### What is required
Give back, unchanged, the line containing "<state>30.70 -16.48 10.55" and every line after it up to the end of the listing.
=== Begin Enclosure ===
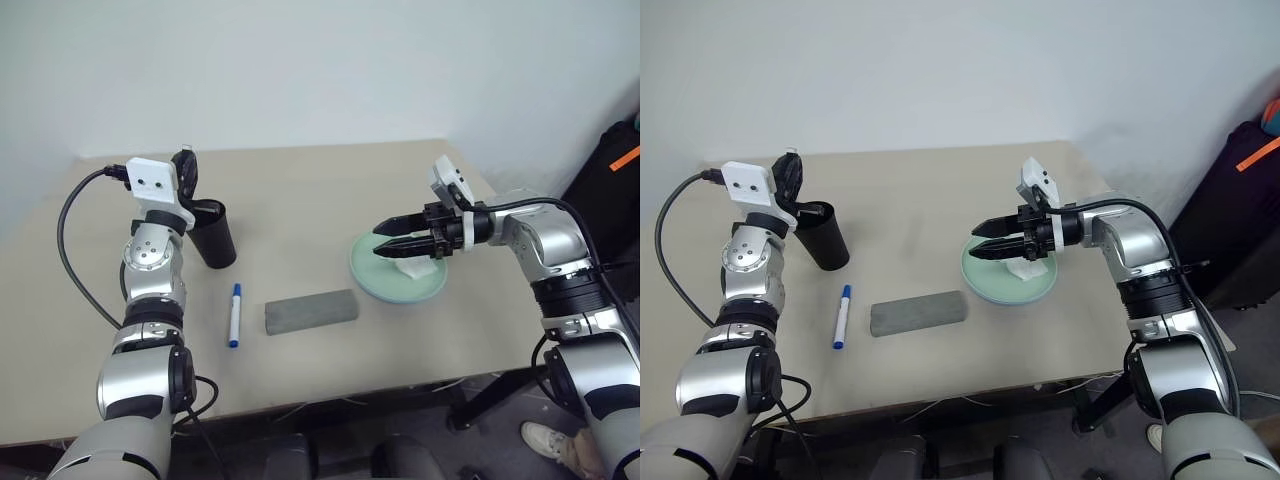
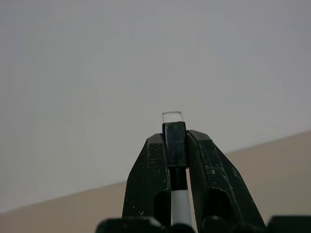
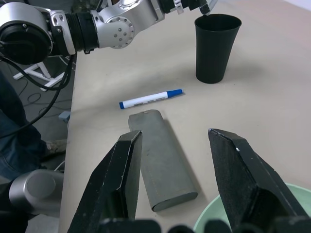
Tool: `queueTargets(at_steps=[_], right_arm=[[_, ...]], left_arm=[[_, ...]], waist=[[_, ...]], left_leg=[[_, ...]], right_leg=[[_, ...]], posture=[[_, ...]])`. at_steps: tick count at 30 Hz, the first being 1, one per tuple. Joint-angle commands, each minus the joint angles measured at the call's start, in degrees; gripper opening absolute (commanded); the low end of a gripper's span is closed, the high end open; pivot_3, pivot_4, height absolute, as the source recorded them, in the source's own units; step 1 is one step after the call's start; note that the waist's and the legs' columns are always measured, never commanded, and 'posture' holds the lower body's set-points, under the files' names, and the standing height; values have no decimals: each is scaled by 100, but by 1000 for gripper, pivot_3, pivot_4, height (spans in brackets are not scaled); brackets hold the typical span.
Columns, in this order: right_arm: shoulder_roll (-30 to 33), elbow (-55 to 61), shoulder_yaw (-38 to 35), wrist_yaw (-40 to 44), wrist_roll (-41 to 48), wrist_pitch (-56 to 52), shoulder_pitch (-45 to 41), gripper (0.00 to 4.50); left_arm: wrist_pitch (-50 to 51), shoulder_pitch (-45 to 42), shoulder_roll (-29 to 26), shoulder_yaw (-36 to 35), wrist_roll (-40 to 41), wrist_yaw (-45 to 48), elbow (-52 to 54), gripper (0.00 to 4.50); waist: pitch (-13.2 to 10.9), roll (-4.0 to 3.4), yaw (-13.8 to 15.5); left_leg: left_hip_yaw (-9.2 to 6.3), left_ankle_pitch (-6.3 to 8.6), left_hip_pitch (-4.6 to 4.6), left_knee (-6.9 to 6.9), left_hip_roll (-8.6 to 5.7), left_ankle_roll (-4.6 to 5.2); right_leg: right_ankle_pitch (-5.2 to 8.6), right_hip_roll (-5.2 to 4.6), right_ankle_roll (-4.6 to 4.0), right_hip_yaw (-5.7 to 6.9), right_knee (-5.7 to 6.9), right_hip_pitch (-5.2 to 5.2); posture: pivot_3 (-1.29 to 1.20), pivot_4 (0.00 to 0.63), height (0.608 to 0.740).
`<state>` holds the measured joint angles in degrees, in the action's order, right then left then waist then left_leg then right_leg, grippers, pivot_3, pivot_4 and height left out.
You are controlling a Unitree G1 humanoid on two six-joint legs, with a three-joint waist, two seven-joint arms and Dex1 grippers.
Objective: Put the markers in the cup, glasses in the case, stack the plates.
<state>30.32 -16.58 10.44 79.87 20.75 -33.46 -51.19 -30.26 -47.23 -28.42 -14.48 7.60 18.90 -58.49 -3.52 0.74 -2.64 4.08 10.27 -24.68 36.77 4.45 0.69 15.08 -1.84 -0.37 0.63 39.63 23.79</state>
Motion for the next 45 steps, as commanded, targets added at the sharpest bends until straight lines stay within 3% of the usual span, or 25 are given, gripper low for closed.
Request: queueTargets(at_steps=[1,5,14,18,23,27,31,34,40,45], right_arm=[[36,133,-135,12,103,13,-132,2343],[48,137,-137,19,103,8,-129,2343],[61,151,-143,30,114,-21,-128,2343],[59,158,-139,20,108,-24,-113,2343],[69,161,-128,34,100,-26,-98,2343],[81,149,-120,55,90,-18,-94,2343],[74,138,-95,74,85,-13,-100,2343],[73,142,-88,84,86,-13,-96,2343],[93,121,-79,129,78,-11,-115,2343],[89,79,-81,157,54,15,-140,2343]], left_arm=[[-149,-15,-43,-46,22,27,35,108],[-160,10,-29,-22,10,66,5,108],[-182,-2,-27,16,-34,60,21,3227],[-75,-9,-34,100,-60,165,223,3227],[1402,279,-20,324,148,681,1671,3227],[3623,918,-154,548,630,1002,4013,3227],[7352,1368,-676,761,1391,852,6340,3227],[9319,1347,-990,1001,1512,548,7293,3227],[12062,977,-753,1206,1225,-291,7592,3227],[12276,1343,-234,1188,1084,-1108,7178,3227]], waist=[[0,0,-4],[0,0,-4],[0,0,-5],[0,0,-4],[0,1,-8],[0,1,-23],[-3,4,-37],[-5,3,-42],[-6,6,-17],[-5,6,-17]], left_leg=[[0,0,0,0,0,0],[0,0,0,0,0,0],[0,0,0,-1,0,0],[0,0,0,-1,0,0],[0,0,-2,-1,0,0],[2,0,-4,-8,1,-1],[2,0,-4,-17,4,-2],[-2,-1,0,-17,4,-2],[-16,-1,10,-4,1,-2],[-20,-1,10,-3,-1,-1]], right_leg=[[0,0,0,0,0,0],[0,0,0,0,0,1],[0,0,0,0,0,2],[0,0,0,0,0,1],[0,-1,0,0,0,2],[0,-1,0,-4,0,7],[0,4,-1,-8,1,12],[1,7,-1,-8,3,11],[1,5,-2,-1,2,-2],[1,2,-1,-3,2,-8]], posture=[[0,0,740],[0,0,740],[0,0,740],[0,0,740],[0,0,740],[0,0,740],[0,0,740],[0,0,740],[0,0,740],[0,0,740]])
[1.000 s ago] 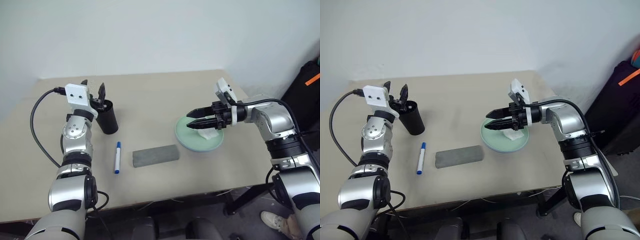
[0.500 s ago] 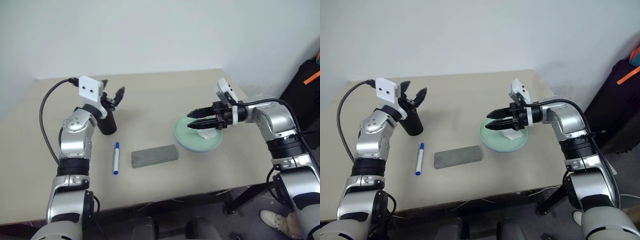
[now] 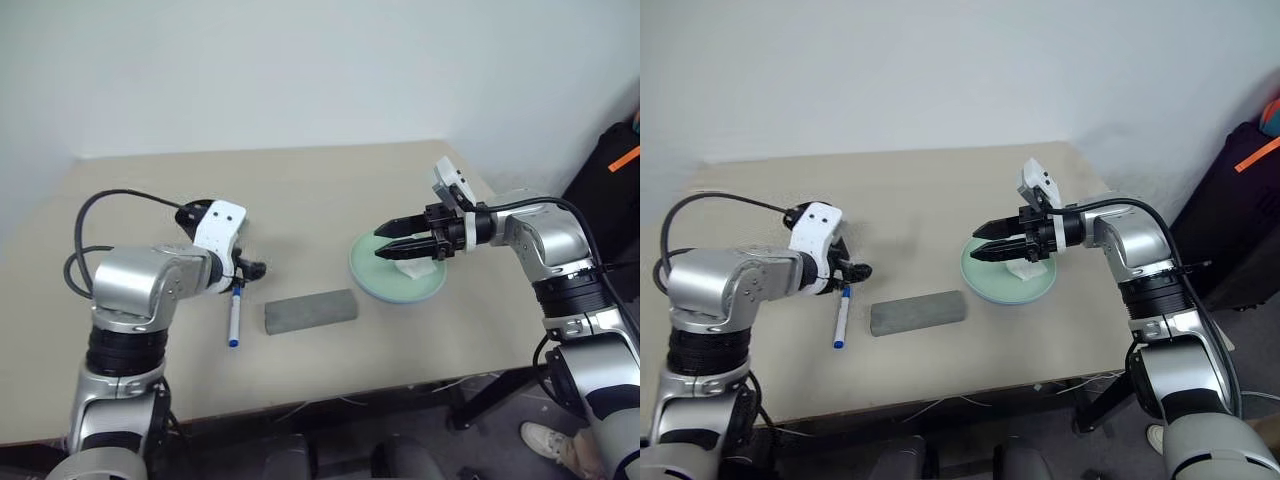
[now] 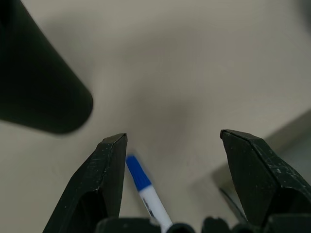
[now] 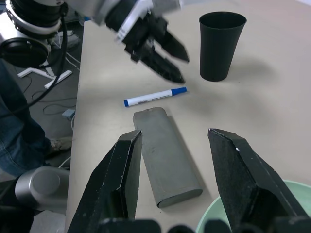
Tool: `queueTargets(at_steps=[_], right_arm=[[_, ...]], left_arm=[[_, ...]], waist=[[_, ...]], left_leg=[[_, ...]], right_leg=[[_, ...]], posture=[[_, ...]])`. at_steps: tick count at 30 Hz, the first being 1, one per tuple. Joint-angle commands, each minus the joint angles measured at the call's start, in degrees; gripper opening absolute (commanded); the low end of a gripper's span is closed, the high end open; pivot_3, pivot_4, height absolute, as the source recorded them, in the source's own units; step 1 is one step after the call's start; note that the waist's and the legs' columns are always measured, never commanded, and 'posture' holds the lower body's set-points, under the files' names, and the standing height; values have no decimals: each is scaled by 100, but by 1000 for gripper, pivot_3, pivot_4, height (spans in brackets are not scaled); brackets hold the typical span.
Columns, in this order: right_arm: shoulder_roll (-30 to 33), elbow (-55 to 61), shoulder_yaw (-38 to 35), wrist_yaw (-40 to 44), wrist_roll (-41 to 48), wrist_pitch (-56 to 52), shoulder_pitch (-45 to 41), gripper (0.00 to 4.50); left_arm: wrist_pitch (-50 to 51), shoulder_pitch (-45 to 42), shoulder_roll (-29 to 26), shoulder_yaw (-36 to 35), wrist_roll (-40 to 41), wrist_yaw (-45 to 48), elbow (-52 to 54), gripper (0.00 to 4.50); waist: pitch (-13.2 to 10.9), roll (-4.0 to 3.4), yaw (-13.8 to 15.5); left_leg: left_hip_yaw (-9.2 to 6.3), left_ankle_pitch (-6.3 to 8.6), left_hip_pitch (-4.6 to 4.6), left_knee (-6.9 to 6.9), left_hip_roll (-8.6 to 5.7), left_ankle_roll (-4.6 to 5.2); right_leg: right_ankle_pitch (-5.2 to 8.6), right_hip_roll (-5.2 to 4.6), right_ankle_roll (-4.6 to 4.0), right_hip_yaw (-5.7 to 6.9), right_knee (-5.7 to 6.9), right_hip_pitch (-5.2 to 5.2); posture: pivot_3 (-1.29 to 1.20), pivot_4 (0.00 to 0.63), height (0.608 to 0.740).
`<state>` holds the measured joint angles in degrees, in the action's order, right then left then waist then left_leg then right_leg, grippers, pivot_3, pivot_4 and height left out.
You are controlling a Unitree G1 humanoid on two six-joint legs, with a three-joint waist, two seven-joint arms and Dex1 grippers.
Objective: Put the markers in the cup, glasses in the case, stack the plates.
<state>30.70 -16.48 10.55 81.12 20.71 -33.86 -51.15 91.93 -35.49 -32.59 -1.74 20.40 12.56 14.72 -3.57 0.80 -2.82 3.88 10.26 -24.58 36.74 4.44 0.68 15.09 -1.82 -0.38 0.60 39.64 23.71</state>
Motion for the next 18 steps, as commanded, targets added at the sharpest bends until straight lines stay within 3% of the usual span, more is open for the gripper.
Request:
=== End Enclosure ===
### Solution to this problem
<state>30.70 -16.48 10.55 81.12 20.71 -33.86 -51.15 91.93 -35.49 -32.59 -1.74 20.40 12.56 14.72 -3.57 0.80 -2.82 3.88 10.26 -24.58 36.74 4.44 0.68 15.09 -1.82 -0.38 0.60 39.64 23.71</state>
Motion for the next 18 steps, as commanded, targets added at the sharpest bends until straight lines stay within 3% of the usual span, more is open for the gripper.
Request:

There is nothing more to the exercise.